● REQUIRED ACTION
Word for word, set down the records and skip each picture.

● Stored entries
------

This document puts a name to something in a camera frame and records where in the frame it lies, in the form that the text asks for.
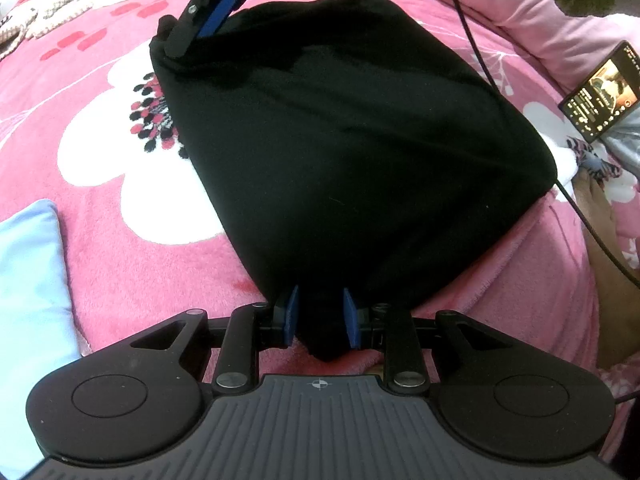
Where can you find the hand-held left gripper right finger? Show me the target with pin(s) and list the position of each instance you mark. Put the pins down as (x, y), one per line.
(351, 321)

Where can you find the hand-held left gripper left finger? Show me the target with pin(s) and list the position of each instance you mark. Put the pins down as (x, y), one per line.
(291, 318)

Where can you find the black garment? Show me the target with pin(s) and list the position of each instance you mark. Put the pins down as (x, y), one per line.
(350, 150)

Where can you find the pale pink quilt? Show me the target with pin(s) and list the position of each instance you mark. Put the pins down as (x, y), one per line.
(525, 25)

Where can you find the beige checked knit sweater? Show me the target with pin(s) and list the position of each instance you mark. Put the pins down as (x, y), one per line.
(45, 15)

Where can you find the pink floral blanket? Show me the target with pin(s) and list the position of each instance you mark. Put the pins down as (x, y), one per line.
(125, 260)

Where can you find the smartphone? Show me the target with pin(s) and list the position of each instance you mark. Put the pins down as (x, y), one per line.
(602, 92)

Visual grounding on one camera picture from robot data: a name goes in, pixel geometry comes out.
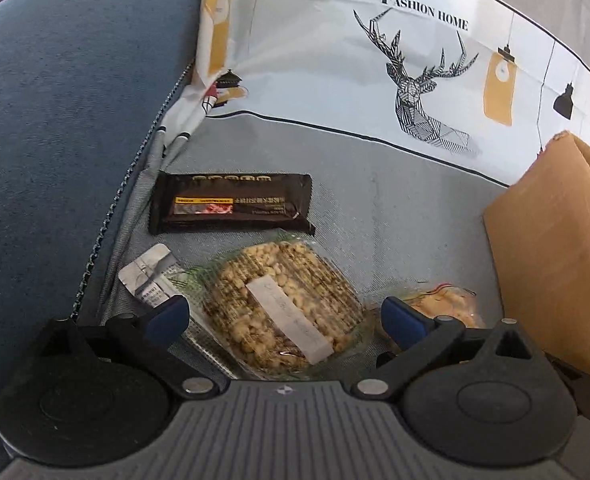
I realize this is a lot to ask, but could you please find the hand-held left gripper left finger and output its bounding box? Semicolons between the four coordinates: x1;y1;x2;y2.
40;296;221;399

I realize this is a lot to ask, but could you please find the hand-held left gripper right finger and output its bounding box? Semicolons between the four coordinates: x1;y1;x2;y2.
352;296;546;399

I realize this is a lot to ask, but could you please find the silver foil snack packet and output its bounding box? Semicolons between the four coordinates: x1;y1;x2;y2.
119;244;237;377

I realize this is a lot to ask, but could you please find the clear bag of round biscuits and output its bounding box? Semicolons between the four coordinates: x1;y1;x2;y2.
375;282;486;357

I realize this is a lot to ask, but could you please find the clear bag of puffed snack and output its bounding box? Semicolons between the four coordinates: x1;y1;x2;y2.
190;232;372;380

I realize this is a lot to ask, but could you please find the brown cardboard box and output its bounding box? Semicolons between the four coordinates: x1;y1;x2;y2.
482;130;590;387

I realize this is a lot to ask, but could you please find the black snack packet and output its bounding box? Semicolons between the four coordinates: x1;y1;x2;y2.
147;172;317;239

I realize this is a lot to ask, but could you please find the deer print sofa cover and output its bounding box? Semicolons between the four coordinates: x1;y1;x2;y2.
70;0;590;392

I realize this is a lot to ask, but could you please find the blue sofa armrest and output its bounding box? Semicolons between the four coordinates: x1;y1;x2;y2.
0;0;206;466

------

● TASK OUTPUT
This document puts a name to something in a camera frame and records where in the frame it lies, in the form that the text asks for.
Where can you find the hand-held left gripper right finger? Show me the target with pin(s) and list the position of each instance you mark. Put the pins down as (x, y), one per line.
(351, 321)

Where can you find the hand-held left gripper left finger? Show me the target with pin(s) and list the position of each instance you mark. Put the pins down as (x, y), one per line.
(291, 318)

Where can you find the black garment? Show me the target with pin(s) and list the position of each instance you mark. Put the pins down as (x, y), one per line.
(350, 150)

Where can you find the pale pink quilt? Show me the target with pin(s) and list the position of each instance you mark. Put the pins down as (x, y), one per line.
(525, 25)

Where can you find the beige checked knit sweater? Show me the target with pin(s) and list the position of each instance you mark. Put the pins down as (x, y), one per line.
(45, 15)

Where can you find the pink floral blanket? Show me the target with pin(s) and list the position of each instance you mark. Put the pins down as (x, y), one per line.
(125, 260)

Where can you find the smartphone? Show me the target with pin(s) and list the position of each instance you mark. Put the pins down as (x, y), one per line.
(602, 92)

Visual grounding on one camera picture from robot data: a name goes in, pixel geometry comes out.
I realize this is a lot to ask, but could you please find the hand-held left gripper left finger and output its bounding box? Semicolons between the four coordinates: x1;y1;x2;y2.
40;296;221;399

I realize this is a lot to ask, but could you please find the hand-held left gripper right finger and output its bounding box? Semicolons between the four coordinates: x1;y1;x2;y2.
352;296;546;399

I realize this is a lot to ask, but could you please find the silver foil snack packet and output its bounding box? Semicolons between the four coordinates: x1;y1;x2;y2.
119;244;237;377

I realize this is a lot to ask, but could you please find the clear bag of round biscuits and output its bounding box? Semicolons between the four coordinates: x1;y1;x2;y2.
375;282;486;357

I realize this is a lot to ask, but could you please find the clear bag of puffed snack and output its bounding box? Semicolons between the four coordinates: x1;y1;x2;y2.
190;232;372;380

I realize this is a lot to ask, but could you please find the brown cardboard box and output its bounding box? Semicolons between the four coordinates: x1;y1;x2;y2.
482;130;590;387

I realize this is a lot to ask, but could you please find the black snack packet and output its bounding box? Semicolons between the four coordinates: x1;y1;x2;y2.
147;172;317;239

I realize this is a lot to ask, but could you please find the deer print sofa cover and output its bounding box? Semicolons between the four coordinates: x1;y1;x2;y2.
70;0;590;392

I realize this is a lot to ask, but could you please find the blue sofa armrest and output its bounding box? Semicolons between the four coordinates: x1;y1;x2;y2.
0;0;206;466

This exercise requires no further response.